> **TASK PROMPT**
When you reach the line containing "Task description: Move" in the data below, reproduce it and every line that follows, exactly and without additions.

-------- PROVIDED DATA

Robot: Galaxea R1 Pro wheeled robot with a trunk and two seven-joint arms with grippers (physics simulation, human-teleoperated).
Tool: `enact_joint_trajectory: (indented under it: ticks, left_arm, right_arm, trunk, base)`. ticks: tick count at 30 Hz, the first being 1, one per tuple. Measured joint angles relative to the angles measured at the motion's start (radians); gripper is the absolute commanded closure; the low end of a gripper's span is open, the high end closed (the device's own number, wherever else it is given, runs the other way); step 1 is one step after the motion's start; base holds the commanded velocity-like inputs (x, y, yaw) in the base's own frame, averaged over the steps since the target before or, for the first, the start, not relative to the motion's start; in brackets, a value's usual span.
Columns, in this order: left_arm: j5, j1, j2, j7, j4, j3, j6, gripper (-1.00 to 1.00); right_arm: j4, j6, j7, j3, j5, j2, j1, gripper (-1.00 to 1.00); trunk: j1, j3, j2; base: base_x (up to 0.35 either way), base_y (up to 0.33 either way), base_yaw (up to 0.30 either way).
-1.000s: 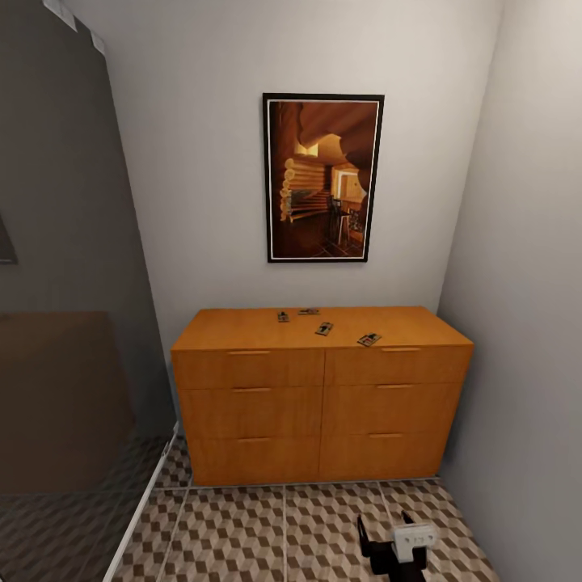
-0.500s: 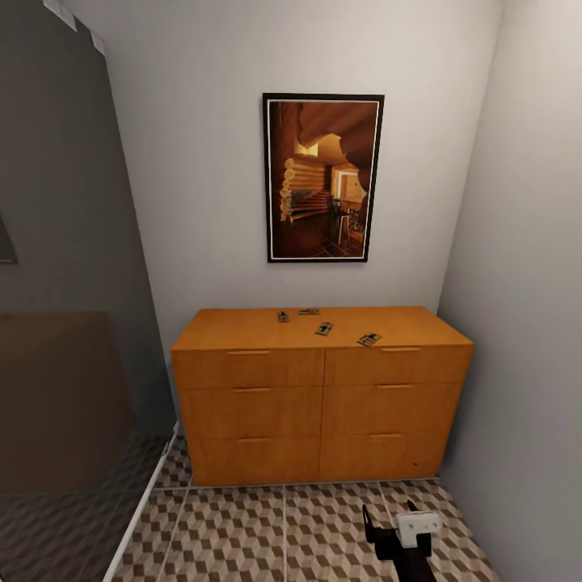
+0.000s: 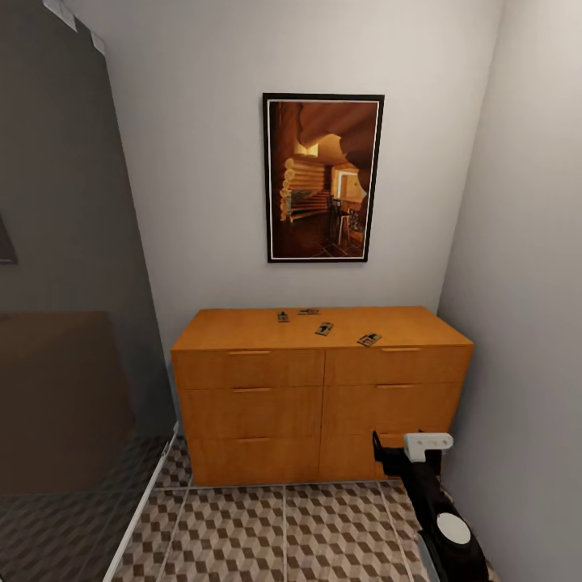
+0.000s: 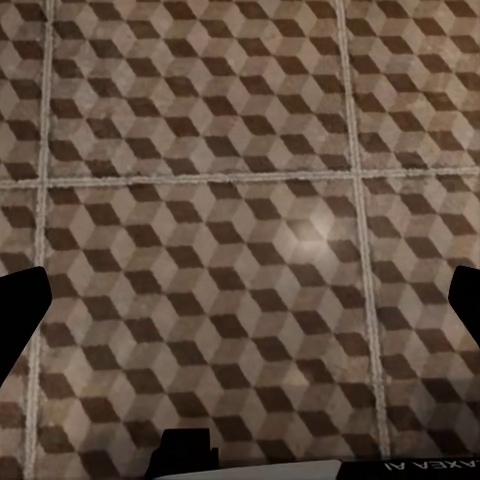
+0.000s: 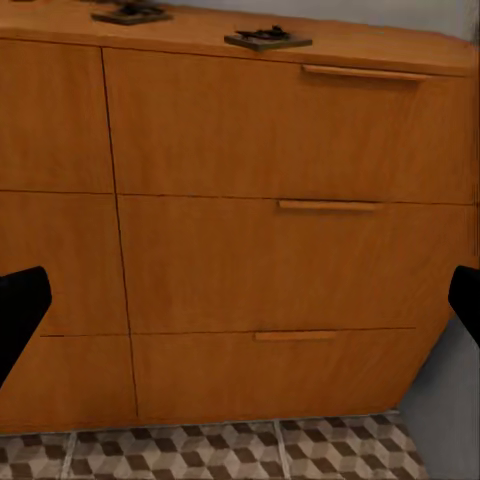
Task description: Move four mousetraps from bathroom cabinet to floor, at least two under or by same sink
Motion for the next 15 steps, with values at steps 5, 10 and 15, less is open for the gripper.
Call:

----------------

> **COMPLETED TASK**
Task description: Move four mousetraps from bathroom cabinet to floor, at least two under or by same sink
Motion for the next 15 steps, with values at steps 5, 10 and 15, less is open for the gripper.
Call:

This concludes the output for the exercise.